§ **Data excerpt**:

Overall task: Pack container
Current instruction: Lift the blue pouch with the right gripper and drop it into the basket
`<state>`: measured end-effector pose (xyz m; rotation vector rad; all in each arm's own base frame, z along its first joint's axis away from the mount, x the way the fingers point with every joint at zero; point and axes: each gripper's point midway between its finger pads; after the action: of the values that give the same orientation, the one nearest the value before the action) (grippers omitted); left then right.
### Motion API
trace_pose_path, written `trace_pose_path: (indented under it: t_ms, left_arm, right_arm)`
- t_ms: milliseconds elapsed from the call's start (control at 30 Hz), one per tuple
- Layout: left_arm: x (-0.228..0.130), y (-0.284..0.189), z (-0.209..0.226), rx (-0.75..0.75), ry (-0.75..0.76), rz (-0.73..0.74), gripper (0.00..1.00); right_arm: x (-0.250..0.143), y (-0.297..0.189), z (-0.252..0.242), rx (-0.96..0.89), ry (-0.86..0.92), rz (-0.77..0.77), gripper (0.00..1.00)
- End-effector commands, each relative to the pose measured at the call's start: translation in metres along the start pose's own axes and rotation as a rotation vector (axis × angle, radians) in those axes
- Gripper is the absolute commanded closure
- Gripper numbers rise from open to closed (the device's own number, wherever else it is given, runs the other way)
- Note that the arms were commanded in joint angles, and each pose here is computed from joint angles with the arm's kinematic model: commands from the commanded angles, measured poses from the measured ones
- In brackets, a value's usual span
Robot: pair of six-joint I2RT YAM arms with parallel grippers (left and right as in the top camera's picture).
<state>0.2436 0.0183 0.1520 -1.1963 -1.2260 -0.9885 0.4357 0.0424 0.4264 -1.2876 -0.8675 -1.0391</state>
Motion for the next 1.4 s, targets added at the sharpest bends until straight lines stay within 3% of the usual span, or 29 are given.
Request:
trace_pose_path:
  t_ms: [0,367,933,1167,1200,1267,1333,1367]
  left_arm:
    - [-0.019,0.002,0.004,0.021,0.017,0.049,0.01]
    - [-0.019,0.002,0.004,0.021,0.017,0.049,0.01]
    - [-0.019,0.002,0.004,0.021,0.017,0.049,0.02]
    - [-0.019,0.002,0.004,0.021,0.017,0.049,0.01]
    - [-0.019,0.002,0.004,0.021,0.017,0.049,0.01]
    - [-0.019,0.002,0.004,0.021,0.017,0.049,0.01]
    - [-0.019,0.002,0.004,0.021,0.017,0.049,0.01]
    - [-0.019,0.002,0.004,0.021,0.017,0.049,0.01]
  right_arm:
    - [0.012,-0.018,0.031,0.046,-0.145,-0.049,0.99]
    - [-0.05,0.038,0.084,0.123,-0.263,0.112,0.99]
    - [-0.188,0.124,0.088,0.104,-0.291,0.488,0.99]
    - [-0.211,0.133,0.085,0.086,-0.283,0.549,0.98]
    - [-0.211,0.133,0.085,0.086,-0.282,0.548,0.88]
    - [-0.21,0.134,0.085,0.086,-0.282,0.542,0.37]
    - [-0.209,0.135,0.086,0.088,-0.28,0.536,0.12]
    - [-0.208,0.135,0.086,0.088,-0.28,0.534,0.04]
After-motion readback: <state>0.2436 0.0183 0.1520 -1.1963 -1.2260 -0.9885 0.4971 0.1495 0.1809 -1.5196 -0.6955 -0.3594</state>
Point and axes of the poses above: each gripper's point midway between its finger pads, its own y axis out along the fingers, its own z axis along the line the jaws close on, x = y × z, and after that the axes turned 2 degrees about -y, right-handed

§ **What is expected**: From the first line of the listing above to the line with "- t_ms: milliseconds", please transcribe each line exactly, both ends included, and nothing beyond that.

§ **Response to the exercise**:
Overall task: Pack container
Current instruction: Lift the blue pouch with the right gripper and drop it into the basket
`<state>`: measured end-effector pose (xyz m; rotation vector rad; all in each arm's own base frame, z along its first joint's axis away from the mount, x the way the fingers point with every joint at zero; point and axes: each gripper's point midway between its finger pads; after the action: of the values that give the same orientation, the one nearest the value before the action) (grippers omitted); left then right.
### Motion API
trace_pose_path, written `trace_pose_path: (indented under it: t_ms, left_arm, right_arm)`
- t_ms: milliseconds elapsed from the call's start (control at 30 Hz), one per tuple

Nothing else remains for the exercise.